First we just plot the measurement locations on street network.

In [None]:
fig, ax = plt.subplots(figsize=(10, 10))
gdf_streets.plot(ax=ax, color='grey', alpha=0.5, zorder=1)
gdf_traffic.plot(
    ax = ax,
    column = 'Avg_Vol',
    legend = True,
    legend_kwds = dict(
        label = 'Average Traffic Volume',
        orientation = 'horizontal',
        shrink = 0.8
    ),
    markersize = 5,
    cmap = 'viridis_r',
    zorder = 2
)
ax.set_axis_off()
ax.set_title('Average Traffic Volume in NYC in 2017');

**Manhattan**

We restrict the scope of the analysis to Manhattan, because its traffic datapoints are relatively dense.

In [None]:
gdf_streets_f = gdf_streets[gdf_streets['borocode'] == '1']
gdf_traffic_f = gdf_traffic[gdf_traffic['Boro'] == 'Manhattan']
gdf_trees_f = gdf_trees[gdf_trees['borough'] == 'Manhattan']
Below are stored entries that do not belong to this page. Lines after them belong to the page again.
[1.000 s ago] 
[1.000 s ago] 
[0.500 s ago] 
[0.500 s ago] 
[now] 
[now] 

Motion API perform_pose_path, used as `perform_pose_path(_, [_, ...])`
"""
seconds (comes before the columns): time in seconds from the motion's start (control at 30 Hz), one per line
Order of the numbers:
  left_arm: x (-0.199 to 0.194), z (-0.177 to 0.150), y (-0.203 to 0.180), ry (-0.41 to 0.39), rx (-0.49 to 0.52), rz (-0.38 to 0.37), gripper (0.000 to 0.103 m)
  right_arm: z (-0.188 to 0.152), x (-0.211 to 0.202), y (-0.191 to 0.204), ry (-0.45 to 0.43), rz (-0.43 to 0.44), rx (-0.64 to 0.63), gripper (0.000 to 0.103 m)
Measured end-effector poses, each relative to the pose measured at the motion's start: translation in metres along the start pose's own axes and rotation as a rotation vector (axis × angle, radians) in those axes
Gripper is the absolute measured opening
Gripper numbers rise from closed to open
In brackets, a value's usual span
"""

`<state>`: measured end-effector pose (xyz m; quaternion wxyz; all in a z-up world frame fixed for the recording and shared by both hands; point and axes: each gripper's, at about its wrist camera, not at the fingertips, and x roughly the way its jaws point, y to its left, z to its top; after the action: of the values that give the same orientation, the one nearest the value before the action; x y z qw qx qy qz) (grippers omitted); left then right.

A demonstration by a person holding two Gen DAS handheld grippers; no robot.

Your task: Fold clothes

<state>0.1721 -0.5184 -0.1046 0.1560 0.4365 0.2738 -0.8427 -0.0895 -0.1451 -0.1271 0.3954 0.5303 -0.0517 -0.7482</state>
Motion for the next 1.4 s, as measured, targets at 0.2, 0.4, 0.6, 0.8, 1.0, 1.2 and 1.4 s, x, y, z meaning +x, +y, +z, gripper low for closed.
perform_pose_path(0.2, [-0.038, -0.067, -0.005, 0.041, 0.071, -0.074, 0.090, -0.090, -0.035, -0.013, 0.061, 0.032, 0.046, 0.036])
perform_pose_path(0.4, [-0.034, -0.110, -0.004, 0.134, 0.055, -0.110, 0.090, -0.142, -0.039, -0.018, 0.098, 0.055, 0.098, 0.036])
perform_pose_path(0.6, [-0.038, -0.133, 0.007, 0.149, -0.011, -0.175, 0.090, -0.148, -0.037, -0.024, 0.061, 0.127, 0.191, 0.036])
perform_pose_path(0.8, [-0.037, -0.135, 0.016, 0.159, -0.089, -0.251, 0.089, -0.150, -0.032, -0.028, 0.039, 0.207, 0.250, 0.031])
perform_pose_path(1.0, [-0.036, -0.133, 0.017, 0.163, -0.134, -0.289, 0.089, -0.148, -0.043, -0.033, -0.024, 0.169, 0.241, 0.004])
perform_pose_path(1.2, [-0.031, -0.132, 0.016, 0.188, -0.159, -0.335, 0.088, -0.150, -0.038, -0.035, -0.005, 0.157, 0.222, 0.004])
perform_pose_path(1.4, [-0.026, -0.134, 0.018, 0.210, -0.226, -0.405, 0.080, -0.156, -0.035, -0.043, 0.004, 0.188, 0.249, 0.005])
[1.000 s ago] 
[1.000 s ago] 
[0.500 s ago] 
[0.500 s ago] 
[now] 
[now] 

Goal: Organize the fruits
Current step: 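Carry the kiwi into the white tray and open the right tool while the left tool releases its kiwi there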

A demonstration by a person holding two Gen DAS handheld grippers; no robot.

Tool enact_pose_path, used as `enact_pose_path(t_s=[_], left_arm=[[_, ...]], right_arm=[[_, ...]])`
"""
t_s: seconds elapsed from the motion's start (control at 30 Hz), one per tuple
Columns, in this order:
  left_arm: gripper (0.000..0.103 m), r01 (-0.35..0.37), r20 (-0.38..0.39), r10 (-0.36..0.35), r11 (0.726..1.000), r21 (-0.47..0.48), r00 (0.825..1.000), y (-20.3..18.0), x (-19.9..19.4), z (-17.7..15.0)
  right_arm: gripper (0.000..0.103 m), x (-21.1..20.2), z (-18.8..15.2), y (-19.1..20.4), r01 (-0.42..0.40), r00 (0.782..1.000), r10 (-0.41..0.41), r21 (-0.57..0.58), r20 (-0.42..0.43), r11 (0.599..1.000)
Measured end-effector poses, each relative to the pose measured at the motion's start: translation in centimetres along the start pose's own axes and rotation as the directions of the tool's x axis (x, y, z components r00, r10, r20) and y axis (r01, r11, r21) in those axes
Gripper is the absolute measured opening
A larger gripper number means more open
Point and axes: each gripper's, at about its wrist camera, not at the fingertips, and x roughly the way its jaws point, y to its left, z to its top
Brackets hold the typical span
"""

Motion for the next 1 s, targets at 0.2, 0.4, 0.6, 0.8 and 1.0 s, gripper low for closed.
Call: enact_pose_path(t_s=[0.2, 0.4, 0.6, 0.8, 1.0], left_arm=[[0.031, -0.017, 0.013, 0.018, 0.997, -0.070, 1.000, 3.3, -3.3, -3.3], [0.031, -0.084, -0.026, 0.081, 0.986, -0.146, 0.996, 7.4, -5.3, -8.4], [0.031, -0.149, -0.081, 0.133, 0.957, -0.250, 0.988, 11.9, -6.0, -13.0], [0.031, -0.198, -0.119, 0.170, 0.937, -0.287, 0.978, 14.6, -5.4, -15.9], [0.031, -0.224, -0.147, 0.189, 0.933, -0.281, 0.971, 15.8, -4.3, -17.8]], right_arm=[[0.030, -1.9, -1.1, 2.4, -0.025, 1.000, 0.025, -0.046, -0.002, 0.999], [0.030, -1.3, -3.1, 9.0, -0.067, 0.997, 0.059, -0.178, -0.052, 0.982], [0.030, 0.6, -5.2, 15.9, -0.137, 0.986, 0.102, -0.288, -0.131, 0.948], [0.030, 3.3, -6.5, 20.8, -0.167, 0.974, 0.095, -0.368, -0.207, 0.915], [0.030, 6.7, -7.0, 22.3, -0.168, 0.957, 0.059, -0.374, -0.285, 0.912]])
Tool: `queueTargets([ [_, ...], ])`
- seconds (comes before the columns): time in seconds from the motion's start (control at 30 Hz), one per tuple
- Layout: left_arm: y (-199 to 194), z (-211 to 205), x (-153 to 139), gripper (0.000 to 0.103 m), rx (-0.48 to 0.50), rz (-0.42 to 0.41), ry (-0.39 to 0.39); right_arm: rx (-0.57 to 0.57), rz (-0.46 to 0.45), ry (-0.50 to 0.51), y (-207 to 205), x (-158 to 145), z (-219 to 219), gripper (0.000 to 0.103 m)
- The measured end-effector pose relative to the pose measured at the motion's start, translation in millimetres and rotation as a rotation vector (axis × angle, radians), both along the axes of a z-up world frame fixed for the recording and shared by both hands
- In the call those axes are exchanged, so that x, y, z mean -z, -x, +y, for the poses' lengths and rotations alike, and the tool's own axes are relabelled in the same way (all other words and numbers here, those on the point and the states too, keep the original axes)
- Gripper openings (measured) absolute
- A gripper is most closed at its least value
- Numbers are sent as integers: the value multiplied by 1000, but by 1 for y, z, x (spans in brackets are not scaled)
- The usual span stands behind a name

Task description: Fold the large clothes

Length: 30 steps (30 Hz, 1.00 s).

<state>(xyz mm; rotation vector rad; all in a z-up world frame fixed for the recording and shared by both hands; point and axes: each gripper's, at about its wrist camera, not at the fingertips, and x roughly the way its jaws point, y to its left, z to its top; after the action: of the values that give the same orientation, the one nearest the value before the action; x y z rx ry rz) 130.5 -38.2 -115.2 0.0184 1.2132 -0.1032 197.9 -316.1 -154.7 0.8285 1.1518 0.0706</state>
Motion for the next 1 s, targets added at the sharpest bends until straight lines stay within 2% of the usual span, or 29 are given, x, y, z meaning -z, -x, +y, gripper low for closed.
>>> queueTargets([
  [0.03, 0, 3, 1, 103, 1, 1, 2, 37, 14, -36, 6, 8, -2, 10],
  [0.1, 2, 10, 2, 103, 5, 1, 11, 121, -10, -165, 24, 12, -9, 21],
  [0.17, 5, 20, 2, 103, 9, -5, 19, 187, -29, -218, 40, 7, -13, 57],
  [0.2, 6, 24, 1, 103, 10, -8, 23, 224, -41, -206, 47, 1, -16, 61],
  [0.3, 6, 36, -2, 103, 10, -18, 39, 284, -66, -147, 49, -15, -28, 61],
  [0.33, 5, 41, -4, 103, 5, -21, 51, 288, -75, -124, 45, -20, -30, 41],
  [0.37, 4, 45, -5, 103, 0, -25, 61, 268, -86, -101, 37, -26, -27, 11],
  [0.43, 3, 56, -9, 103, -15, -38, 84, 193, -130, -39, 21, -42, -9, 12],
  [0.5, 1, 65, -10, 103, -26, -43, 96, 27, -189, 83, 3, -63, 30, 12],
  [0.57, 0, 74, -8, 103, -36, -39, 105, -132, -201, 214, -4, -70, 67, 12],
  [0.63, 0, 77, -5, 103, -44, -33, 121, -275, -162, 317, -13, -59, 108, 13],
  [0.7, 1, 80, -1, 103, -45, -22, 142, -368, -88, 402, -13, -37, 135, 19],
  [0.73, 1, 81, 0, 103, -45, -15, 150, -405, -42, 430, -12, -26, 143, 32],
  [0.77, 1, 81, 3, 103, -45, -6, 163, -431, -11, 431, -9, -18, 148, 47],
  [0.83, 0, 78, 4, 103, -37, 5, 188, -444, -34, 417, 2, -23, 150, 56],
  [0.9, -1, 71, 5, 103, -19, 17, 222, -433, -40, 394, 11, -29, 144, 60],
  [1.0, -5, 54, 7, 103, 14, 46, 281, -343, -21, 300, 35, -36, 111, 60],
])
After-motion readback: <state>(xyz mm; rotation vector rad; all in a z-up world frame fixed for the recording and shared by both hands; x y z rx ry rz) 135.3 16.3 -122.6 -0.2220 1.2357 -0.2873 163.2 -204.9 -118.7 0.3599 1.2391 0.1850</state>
for df, df_f in zip([gdf_streets, gdf_traffic, gdf_trees], [gdf_streets_f, gdf_traffic_f, gdf_trees_f]):
    print(f'{df.shape[0]} -> {df_f.shape[0]} ({df_f.shape[0]/df.shape[0]:.2%})')

Visualize again.

In [None]:
fig, ax = plt.subplots(figsize=(6, 10))
gdf_streets_f.plot(ax=ax, color='grey', alpha=0.5, zorder=1)
gdf_traffic_f.plot(
    ax = ax,
    column = 'Avg_Vol',
    legend = True,
    legend_kwds = dict(
        label = 'Average Traffic Volume',
        orientation = 'horizontal',
        shrink = 0.5,
    ),
    markersize = 5,
    cmap = 'viridis_r',
    zorder = 2
)
ax.set_axis_off()
ax.set_title('Manhattan Traffic Volume in 2017');

Top 10 busiest streets in Manhattan.

In [None]:
gdf_traffic_f.sort_values('Avg_Vol', ascending=False).head(10)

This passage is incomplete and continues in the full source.